Application of oral bioavailability surrogates in the design of orally active inhibitors of rhinovirus replication

Abstract Previous studies in rats and humans demonstrated poor oral bioavailability of potent in vitro 2‐aminobenzimidazole inhibitors of rhinovirus replication due to significant first‐pass elimination and possibly also to poor aqueous solubility. Estimations of aqueous solubility, as well as measurements of caco‐2 permeability and NADPH dependent compound loss in rat liver microsomal incubations were employed alongside traditional in vivo experiments in rats to guide subsequent chemistry efforts.
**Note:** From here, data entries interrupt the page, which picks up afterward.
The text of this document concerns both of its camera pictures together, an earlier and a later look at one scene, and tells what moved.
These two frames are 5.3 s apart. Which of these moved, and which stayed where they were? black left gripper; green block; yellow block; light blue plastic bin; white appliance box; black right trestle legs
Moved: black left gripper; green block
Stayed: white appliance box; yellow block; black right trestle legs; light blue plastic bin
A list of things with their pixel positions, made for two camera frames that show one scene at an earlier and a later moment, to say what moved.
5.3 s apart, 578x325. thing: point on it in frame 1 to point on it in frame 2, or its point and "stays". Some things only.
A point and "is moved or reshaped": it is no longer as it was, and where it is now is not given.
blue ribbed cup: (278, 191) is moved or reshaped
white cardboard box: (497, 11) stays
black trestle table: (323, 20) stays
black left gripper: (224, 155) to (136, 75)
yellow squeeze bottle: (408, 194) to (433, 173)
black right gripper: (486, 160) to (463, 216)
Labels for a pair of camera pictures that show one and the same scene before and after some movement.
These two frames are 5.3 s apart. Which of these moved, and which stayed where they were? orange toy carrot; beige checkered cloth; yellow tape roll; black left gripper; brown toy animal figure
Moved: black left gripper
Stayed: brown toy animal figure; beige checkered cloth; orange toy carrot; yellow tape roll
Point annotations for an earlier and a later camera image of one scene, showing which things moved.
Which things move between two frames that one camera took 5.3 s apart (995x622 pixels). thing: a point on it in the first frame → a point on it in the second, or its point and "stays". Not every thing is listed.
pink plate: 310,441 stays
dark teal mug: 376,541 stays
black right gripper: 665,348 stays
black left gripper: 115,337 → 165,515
Retention of activity upon replacement of the metabolically labile vinyl oxime in the lead molecule with a vinyl carboxamide was a major breakthrough; however, oral bioavail‐ability among the latter compounds was variable. Based on the ability to independently measure solubility, permeability, and metabolic stability of new compounds, variable solubility across the series (ranging from approximately 1 to 10 µg/mL) was identified as the cause of the inconsistent performance. Subsequent efforts to improve solubility led to the discovery of highly soluble (>10 mg/mL) and potent dessulfonyl vinyl carboxamide benzimidazoles. Determination of the metabolic stability of these compounds as a surrogate of the extent of their first‐pass elimination supported a prediction of excellent oral bioavail‐ability. In comparison to the sulfonyl‐containing vinyl carboxamides, caco‐2 permeabilities were reduced 5 to 10‐fold; however, these were considered to be in the range of well‐absorbed compounds based on comparison to a series of reference compounds of known percentage absorption in humans. Subsequent experiments in the rat verified the oral bioavailability of these N‐alkyl compounds, with one compound (368177) having an absolute oral bioavailability of 89.4%. The application of solubility and caco‐2 permeability as surrogates for oral absorption potential, in conjunction with the use of microsomal incubations as a surrogate for first‐pass metabolism, was shown to augment a rational chemistry approach to discover orally bioavailable inhibitors of rhinovirus replication. Future expanded use of these surrogates is planned.